▶ **WORK INSTRUCTION**:
List each line of the data in which the string "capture" appears.
+++
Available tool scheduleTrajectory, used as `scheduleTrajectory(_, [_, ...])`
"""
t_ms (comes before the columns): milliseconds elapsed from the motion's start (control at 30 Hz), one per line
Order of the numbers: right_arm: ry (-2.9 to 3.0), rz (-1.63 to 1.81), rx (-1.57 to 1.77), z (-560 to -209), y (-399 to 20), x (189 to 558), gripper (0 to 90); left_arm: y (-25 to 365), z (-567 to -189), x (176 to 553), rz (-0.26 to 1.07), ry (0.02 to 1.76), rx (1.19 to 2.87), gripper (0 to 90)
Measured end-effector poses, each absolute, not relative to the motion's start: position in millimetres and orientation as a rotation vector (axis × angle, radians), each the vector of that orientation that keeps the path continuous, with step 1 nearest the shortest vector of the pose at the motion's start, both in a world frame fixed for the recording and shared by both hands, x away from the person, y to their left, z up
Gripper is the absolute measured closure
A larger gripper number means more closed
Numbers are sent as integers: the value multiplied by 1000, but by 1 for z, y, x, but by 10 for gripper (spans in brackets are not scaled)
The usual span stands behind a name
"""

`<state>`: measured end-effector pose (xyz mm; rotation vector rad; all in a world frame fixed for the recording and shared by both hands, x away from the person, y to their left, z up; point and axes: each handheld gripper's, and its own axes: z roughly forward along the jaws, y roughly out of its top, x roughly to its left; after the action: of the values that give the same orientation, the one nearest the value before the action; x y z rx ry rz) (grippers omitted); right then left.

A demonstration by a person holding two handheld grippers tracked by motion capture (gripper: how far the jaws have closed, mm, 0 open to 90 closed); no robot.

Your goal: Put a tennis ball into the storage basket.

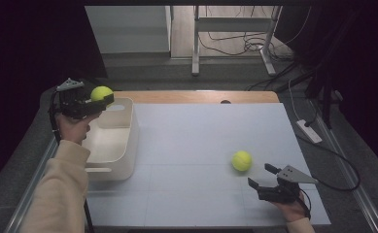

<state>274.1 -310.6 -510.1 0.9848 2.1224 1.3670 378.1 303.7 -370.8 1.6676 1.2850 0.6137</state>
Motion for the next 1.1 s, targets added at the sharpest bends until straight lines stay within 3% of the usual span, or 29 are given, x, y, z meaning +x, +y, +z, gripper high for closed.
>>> scheduleTrajectory(1100, [2121,1372,987,-510,-311,274,128,319,-400,401,543,1483,1850,270])
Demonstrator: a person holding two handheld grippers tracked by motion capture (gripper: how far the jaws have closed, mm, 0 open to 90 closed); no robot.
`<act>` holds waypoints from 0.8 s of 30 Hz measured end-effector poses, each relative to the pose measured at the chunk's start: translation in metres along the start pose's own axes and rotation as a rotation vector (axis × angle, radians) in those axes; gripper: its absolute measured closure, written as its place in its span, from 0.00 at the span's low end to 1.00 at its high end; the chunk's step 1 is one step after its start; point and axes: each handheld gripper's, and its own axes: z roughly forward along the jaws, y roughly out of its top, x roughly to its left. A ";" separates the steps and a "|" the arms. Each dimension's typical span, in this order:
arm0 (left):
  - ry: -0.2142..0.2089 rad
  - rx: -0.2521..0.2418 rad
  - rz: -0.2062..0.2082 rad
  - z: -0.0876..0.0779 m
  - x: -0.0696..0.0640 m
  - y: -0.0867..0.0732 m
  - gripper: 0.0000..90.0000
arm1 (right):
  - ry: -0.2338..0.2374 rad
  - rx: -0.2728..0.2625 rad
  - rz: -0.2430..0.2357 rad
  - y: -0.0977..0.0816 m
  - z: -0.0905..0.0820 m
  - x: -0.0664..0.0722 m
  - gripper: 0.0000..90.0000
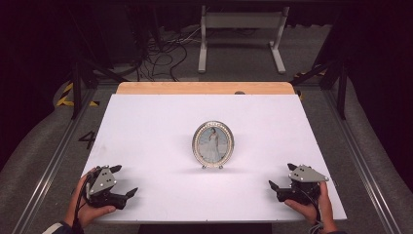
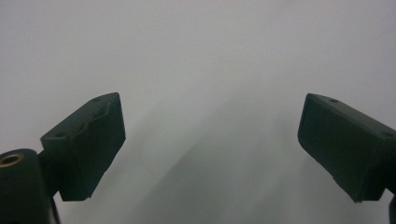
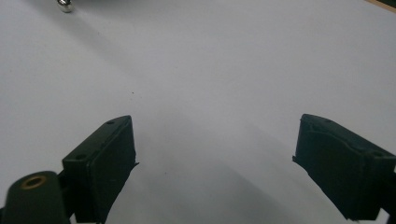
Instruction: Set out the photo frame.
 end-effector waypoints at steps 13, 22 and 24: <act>-0.006 -0.002 0.000 0.001 0.000 0.000 0.09 | 0.009 0.005 0.003 -0.001 0.003 0.001 0.13; -0.014 0.001 -0.005 0.004 0.001 0.000 0.09 | 0.010 0.007 0.002 -0.001 0.004 0.002 0.13; -0.011 0.002 -0.004 0.004 0.001 0.000 0.09 | 0.011 0.007 0.003 -0.001 0.004 0.002 0.13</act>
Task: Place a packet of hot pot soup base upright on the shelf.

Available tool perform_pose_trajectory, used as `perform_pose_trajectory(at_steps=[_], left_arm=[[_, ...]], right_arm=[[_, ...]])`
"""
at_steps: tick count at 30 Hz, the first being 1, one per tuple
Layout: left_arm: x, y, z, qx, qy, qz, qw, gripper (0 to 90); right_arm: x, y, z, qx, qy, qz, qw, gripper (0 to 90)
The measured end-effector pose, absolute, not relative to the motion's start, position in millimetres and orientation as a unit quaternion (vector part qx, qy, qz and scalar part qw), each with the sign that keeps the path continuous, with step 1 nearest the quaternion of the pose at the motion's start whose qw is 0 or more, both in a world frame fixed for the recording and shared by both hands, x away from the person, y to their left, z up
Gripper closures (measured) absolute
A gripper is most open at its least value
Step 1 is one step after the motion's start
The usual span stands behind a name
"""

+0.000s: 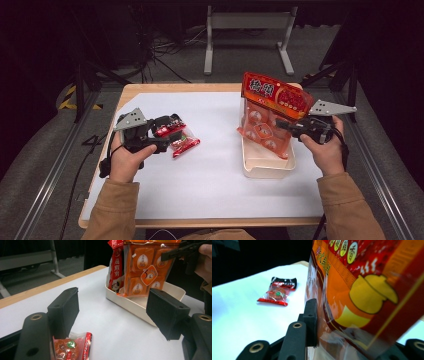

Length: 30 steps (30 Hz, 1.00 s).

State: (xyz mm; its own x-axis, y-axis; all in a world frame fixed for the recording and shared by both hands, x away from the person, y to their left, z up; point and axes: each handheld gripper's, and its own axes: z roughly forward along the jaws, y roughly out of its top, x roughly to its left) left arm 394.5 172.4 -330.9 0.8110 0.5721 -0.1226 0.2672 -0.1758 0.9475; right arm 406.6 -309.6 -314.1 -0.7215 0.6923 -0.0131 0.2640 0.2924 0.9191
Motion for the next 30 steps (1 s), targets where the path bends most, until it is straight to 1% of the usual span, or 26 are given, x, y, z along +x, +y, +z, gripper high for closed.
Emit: perform_pose_trajectory(at_steps=[21,30], left_arm=[[394.5,174.3,-331.9,0.755,0.280,0.132,0.578,27.5],[394.5,177.7,-332.3,0.753,0.284,0.133,0.578,27.5]], right_arm=[[396.2,-294.2,-315.4,0.311,0.794,0.451,0.263,70.3],[392.9,-292.8,-309.9,0.329,0.791,0.440,0.267,70.3]])
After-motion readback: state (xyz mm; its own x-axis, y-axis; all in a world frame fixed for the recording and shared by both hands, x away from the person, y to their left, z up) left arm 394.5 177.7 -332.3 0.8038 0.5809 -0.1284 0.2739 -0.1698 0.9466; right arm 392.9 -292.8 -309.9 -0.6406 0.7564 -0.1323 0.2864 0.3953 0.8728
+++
▶ **RESPONSE AREA**:
A demonstration by a person holding two handheld grippers tracked by motion capture (gripper: how far the jaws have closed, mm, 0 open to 90 closed); no robot.
Demonstrator: a person holding two handheld grippers tracked by motion capture (gripper: how far the jaws have closed, mm, 0 open to 90 closed); no robot.

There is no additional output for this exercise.